### Exercise brief
From the first line of the data below through the line holding "gripper right finger.", write out each line exactly as it stands.

### Data items

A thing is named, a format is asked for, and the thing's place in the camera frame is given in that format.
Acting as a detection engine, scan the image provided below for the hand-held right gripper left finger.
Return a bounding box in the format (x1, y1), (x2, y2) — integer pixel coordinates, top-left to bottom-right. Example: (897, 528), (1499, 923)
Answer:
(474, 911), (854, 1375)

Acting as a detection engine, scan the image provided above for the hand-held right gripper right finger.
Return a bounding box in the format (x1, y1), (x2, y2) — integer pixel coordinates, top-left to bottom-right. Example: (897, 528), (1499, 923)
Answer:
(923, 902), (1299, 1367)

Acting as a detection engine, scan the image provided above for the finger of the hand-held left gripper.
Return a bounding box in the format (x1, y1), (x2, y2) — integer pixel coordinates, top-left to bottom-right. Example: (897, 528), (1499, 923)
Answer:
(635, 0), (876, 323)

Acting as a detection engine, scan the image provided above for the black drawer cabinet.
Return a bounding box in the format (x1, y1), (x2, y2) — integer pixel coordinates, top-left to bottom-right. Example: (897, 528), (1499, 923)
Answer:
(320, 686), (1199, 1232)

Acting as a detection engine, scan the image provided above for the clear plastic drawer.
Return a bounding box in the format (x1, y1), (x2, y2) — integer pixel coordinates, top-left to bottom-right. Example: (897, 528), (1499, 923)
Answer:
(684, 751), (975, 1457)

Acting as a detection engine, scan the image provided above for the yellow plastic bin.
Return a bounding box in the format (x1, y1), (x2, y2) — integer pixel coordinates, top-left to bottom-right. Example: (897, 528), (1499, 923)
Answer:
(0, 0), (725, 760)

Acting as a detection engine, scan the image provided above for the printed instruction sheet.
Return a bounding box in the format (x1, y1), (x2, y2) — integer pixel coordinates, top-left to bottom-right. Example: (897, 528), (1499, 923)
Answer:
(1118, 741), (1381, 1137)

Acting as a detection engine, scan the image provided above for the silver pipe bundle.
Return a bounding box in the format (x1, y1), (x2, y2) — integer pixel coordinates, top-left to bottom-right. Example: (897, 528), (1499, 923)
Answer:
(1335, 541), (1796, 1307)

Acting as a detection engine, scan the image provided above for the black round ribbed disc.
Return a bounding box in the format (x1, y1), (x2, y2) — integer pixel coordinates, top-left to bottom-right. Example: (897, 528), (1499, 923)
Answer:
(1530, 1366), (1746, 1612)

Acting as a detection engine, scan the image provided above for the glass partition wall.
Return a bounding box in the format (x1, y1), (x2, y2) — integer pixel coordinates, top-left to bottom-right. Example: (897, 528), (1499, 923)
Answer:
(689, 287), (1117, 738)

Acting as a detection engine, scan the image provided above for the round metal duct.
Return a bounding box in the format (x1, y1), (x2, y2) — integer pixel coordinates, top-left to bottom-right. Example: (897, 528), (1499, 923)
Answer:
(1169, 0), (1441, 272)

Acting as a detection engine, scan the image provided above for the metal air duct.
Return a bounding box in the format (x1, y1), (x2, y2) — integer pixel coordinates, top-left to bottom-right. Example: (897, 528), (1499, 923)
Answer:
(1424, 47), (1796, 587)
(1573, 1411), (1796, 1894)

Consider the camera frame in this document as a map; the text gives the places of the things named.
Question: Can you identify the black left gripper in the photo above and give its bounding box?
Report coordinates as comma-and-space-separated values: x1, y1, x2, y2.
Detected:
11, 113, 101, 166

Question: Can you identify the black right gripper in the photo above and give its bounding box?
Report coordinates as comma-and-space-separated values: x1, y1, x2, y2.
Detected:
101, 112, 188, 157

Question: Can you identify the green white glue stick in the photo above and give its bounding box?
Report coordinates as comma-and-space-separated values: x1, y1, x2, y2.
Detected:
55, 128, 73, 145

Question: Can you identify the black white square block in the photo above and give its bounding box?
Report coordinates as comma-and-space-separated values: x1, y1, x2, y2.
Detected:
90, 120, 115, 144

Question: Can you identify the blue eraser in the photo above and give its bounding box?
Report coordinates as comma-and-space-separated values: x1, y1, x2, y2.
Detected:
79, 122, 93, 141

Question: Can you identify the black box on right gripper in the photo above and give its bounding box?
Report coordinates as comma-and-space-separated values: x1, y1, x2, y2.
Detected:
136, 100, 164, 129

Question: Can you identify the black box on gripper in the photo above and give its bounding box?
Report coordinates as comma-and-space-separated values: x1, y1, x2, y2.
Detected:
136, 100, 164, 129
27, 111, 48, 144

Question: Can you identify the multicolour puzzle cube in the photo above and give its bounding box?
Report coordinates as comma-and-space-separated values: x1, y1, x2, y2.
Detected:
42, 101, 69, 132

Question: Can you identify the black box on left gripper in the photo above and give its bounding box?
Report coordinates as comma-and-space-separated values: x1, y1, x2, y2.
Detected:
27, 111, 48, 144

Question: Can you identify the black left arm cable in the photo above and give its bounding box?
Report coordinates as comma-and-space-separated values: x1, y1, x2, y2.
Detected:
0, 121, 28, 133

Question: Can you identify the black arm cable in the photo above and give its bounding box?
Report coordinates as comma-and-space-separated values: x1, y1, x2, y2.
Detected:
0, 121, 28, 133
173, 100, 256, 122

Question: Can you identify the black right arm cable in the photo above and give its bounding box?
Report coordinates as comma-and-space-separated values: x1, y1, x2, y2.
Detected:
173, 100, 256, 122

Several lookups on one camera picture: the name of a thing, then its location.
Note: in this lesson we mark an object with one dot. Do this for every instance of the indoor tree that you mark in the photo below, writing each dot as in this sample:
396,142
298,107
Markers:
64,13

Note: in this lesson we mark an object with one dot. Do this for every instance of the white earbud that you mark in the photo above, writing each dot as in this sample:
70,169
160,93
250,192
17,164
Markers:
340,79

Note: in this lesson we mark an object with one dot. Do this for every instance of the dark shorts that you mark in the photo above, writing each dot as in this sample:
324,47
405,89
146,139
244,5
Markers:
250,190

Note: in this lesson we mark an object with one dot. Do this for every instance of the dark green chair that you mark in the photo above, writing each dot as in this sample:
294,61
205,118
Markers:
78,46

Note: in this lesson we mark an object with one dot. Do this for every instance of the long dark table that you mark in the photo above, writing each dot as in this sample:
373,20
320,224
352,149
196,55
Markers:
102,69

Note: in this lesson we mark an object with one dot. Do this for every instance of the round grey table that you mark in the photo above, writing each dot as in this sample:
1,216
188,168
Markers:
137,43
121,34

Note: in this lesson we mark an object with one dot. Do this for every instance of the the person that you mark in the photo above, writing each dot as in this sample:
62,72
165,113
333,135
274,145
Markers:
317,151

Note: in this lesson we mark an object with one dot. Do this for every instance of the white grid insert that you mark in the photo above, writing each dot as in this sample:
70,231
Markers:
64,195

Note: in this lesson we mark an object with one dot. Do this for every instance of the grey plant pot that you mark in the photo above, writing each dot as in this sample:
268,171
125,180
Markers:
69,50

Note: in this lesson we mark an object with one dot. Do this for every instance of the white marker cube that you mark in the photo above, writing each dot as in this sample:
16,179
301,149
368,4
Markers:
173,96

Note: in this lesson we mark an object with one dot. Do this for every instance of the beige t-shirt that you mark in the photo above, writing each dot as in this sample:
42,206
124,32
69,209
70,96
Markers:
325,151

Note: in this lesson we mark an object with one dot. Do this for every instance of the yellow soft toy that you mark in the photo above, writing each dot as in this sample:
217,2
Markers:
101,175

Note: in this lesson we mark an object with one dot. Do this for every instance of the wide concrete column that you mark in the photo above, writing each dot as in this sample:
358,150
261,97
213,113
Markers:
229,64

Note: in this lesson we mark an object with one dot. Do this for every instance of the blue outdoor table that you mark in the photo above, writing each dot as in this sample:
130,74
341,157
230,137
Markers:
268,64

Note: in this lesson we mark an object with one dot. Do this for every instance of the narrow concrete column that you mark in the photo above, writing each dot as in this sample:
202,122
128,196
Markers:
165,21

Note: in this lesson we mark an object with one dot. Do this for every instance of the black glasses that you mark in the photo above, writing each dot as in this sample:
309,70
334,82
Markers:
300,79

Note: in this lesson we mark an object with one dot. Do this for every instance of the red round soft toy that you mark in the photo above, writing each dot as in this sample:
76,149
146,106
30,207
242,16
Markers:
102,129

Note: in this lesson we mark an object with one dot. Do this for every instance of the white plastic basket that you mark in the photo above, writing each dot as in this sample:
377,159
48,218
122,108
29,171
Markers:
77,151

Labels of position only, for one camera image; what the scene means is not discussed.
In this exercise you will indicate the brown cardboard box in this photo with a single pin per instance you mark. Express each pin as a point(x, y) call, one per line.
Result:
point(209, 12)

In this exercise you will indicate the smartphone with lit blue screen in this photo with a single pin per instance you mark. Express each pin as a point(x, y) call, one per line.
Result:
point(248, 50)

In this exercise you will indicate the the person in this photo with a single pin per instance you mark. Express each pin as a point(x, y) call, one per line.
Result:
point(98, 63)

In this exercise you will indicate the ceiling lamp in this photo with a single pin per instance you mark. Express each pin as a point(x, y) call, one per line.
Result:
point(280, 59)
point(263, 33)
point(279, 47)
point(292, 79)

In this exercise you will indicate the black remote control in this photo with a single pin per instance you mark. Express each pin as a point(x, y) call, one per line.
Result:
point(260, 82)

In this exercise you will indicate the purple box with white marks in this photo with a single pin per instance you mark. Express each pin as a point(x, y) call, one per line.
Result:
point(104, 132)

### Answer
A thing is named, a format is asked for, and the thing's place in the camera frame is given in that format.
Acting as a detection engine, scan the image provided below for the hand-held right gripper left finger.
Return a bounding box in the format (x1, y1), (x2, y2) — integer pixel coordinates, top-left to bottom-right. Example: (897, 528), (1499, 923)
Answer:
(474, 911), (854, 1375)

Acting as a detection engine, scan the image provided above for the hand-held right gripper right finger.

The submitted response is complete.